__Exercise aim__. Beginning with the first line and ending with the one containing "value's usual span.", copy the lines of the listing below exactly; omit everything else.

__Dataset section__.
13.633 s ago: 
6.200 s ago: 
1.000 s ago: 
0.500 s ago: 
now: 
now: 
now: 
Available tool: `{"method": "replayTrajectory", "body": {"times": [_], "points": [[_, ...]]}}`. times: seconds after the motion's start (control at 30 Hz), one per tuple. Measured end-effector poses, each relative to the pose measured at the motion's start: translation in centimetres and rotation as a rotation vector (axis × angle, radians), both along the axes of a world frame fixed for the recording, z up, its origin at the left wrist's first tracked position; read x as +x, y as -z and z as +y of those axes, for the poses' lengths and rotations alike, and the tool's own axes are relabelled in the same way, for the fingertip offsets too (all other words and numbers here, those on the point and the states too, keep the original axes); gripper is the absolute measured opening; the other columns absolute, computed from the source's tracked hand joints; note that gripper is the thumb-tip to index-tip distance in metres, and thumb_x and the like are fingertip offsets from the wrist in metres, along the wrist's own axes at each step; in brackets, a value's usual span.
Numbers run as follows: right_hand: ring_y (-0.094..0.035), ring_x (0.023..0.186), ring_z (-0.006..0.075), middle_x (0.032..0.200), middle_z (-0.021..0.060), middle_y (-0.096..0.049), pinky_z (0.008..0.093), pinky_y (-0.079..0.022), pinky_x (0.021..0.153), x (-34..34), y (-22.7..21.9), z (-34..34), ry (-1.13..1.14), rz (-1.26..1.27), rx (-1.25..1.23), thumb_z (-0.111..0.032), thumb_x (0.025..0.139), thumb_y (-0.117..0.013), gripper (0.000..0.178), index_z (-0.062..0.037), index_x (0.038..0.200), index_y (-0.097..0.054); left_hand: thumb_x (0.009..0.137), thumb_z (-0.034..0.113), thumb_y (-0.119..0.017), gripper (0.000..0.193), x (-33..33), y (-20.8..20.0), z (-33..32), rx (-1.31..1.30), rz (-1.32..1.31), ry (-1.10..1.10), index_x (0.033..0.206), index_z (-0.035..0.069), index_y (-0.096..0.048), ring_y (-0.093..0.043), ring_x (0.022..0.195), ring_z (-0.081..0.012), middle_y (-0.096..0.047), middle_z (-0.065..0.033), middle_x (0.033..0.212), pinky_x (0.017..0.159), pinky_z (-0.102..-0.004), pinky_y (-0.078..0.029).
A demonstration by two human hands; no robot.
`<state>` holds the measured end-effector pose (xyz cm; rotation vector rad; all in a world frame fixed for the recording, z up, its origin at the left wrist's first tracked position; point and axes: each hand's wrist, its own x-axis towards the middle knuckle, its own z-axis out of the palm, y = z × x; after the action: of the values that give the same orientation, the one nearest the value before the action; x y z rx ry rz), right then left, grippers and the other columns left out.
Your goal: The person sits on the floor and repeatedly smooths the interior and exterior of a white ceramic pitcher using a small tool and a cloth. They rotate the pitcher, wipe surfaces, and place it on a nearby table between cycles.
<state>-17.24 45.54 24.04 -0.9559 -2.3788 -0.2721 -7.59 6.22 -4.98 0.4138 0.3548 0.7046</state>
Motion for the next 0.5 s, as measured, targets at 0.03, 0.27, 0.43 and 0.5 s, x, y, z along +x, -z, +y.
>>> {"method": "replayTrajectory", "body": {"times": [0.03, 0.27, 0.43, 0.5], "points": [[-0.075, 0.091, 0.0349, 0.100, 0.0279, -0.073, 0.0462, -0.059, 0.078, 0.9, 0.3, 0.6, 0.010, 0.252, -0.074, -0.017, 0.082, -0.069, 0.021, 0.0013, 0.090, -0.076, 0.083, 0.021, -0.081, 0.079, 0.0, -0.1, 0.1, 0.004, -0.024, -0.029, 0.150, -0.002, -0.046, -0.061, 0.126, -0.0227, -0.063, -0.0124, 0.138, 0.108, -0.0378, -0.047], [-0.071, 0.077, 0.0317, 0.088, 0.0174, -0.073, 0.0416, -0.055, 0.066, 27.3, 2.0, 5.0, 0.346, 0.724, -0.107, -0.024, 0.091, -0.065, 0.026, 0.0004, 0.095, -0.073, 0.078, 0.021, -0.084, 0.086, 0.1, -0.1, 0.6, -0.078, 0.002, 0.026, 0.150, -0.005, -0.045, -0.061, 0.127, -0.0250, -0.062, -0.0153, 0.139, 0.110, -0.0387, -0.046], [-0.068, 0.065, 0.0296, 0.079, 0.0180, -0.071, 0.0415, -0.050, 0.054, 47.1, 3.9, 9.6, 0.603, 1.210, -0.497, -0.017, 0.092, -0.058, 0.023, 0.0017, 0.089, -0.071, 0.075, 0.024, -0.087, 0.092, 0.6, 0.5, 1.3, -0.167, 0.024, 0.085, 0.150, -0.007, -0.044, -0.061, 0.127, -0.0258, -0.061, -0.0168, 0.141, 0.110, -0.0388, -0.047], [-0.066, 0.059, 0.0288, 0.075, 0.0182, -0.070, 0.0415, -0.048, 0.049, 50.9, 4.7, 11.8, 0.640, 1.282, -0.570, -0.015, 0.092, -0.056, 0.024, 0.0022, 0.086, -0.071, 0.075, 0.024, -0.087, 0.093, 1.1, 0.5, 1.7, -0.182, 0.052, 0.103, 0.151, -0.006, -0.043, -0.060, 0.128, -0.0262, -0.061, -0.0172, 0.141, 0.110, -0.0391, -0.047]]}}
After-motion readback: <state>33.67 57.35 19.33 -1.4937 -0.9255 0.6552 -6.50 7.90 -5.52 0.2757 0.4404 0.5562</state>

__Output of the exercise__.
13.633 s ago: 
6.200 s ago: 
1.000 s ago: 
0.500 s ago: 
now: 
now: 
now: 
Available tool: `{"method": "replayTrajectory", "body": {"times": [_], "points": [[_, ...]]}}`. times: seconds after the motion's start (control at 30 Hz), one per tuple. Measured end-effector poses, each relative to the pose measured at the motion's start: translation in centimetres and rotation as a rotation vector (axis × angle, radians), both along the axes of a world frame fixed for the recording, z up, its origin at the left wrist's first tracked position; read x as +x, y as -z and z as +y of those axes, for the poses' lengths and rotations alike, and the tool's own axes are relabelled in the same way, for the fingertip offsets too (all other words and numbers here, those on the point and the states too, keep the original axes); gripper is the absolute measured opening; the other columns absolute, computed from the source's tracked hand joints; note that gripper is the thumb-tip to index-tip distance in metres, and thumb_x and the like are fingertip offsets from the wrist in metres, along the wrist's own axes at each step; in brackets, a value's usual span.

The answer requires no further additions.